Your assignment: Tally the lines of the records below that include the word "Please", and write down only that tally.

(Dataset items)
========
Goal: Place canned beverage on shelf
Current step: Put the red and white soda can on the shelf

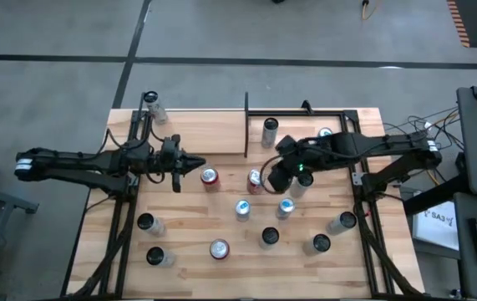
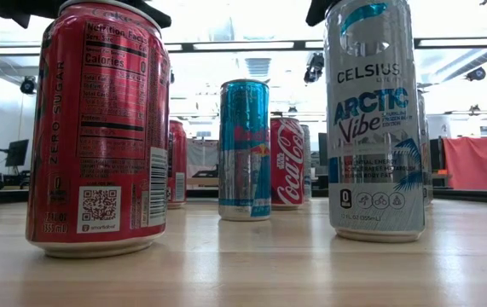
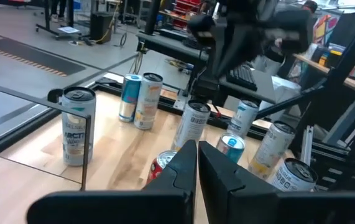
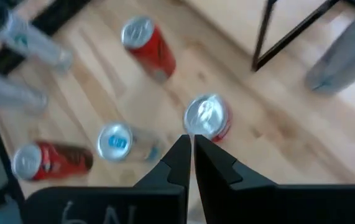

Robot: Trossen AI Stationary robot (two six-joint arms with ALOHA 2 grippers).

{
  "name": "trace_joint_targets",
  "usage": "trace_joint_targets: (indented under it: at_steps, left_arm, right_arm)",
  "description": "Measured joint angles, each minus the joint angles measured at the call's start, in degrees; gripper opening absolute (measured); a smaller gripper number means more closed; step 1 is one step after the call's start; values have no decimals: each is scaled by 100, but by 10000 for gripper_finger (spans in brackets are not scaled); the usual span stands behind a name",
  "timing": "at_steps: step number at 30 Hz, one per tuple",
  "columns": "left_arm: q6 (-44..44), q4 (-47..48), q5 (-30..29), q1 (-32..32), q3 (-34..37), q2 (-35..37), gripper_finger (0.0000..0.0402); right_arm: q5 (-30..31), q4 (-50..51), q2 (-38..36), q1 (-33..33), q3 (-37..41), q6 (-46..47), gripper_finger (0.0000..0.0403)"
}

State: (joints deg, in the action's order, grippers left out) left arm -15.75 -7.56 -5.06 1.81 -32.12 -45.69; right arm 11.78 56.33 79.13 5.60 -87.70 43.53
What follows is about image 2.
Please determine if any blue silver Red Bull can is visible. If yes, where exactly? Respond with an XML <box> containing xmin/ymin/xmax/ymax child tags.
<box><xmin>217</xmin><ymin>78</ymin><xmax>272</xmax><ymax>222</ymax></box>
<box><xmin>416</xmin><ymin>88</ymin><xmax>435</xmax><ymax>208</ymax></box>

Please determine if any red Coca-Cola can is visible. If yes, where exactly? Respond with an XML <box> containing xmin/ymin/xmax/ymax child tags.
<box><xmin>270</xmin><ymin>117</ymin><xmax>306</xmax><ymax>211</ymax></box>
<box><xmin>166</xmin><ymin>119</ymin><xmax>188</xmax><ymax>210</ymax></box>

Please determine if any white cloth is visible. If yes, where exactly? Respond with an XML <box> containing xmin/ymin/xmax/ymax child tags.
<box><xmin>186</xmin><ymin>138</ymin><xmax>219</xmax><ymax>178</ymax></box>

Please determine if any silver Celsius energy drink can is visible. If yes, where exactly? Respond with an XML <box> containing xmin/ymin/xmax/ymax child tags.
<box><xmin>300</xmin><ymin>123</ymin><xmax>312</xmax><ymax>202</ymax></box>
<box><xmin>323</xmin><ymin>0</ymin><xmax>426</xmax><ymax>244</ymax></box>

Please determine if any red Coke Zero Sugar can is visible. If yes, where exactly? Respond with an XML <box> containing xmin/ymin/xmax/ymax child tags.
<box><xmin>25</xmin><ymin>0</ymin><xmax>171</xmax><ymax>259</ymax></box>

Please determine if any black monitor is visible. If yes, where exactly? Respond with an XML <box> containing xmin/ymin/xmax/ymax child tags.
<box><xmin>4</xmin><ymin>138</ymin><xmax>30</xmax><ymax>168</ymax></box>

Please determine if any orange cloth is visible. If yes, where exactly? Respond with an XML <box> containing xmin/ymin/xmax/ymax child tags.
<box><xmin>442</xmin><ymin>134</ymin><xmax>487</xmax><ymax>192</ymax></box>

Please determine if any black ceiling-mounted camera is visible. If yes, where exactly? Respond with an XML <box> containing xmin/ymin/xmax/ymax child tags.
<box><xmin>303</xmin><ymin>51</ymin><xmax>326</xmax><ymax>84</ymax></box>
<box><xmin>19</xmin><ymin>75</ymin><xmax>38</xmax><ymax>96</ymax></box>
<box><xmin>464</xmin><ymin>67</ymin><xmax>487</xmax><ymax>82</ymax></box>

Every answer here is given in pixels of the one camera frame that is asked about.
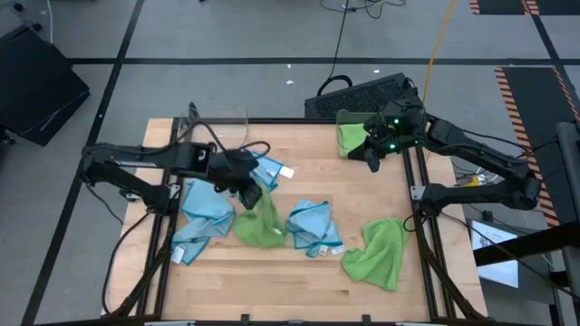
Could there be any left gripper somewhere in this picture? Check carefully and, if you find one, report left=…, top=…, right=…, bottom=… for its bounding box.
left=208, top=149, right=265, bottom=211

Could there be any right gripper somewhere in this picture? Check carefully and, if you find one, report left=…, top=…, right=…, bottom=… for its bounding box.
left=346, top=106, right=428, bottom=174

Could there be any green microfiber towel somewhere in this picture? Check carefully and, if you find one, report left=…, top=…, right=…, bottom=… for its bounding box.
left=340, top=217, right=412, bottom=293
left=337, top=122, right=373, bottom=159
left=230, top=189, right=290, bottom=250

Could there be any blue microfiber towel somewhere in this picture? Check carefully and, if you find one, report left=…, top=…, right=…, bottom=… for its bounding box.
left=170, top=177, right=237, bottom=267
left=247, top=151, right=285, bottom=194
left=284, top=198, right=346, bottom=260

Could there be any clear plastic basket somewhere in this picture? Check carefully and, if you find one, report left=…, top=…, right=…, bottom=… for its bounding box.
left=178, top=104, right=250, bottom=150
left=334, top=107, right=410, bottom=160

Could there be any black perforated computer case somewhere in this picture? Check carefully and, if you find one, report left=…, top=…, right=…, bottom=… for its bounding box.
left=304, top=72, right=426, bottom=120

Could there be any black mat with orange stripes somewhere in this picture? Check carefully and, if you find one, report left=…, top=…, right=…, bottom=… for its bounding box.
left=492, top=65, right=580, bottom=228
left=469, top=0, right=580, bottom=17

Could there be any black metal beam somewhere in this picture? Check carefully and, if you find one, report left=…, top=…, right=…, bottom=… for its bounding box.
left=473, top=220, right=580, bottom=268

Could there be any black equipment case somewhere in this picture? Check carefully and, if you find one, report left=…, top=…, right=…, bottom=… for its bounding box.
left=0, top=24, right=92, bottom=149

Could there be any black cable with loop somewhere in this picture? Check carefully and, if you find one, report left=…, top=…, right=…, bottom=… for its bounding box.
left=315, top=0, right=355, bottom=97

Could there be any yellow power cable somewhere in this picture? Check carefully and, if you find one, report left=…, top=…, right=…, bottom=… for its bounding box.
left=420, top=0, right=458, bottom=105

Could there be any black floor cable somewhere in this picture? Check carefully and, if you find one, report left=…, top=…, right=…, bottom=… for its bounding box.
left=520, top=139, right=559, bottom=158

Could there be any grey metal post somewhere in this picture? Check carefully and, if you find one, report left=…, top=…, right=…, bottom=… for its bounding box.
========
Result for this exercise: 8